Print verbatim the opening line of the material and every subsequent line through the one containing "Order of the".

- _PROVIDED MATERIAL_
————————
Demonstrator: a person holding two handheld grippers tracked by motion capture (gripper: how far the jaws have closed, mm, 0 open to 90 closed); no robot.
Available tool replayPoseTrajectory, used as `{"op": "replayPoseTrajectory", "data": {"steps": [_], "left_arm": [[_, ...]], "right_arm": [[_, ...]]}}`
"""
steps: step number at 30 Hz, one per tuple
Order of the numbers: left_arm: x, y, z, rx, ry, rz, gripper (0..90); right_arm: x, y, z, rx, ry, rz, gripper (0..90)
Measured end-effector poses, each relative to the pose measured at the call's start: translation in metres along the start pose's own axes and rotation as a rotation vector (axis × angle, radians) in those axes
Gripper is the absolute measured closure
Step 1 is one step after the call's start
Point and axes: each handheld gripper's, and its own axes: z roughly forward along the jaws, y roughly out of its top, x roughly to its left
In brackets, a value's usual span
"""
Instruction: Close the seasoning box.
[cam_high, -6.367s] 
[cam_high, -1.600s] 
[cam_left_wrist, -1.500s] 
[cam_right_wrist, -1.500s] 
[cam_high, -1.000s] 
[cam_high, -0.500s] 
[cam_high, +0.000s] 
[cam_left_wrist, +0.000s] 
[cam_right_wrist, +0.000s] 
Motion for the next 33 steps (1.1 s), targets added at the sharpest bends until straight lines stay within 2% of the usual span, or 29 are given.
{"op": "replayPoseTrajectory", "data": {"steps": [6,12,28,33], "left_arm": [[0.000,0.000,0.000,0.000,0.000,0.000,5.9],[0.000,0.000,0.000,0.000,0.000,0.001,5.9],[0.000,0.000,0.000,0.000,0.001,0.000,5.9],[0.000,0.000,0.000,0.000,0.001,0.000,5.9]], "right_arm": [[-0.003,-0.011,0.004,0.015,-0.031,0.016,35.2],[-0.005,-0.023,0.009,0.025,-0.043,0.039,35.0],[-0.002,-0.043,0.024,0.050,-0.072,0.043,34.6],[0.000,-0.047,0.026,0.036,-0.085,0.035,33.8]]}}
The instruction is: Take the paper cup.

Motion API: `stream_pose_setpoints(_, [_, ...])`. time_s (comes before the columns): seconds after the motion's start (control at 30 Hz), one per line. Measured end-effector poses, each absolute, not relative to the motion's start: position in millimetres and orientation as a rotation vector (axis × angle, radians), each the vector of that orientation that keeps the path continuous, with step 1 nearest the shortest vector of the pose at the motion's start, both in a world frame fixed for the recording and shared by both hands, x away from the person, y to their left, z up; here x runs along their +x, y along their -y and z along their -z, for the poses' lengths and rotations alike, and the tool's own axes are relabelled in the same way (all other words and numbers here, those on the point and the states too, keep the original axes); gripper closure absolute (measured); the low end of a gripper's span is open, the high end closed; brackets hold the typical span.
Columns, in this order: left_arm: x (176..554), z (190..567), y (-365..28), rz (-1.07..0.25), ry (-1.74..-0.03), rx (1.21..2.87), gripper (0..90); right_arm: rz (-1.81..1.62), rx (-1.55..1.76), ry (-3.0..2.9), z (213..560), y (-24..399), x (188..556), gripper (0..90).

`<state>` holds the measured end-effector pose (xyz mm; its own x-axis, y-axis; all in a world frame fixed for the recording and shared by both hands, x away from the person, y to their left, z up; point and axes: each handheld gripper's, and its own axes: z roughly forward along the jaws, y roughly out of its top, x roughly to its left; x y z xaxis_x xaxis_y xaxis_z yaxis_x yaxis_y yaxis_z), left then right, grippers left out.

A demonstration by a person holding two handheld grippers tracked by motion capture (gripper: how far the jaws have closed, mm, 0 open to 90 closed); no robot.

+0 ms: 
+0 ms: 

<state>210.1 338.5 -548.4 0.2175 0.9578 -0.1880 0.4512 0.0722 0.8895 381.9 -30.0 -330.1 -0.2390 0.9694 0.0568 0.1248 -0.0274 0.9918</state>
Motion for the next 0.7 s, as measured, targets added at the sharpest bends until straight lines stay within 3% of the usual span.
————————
- _REPLY_
Demonstrator: a person holding two handheld grippers tracked by motion capture (gripper: how far the jaws have closed, mm, 0 open to 90 closed); no robot.
Available tool replayPoseTrajectory, used as `{"op": "replayPoseTrajectory", "data": {"steps": [_], "left_arm": [[_, ...]], "right_arm": [[_, ...]]}}`
"""
steps: step number at 30 Hz, one per tuple
Order of the numbers: left_arm: x, y, z, rx, ry, rz, gripper (0..90); right_arm: x, y, z, rx, ry, rz, gripper (0..90)

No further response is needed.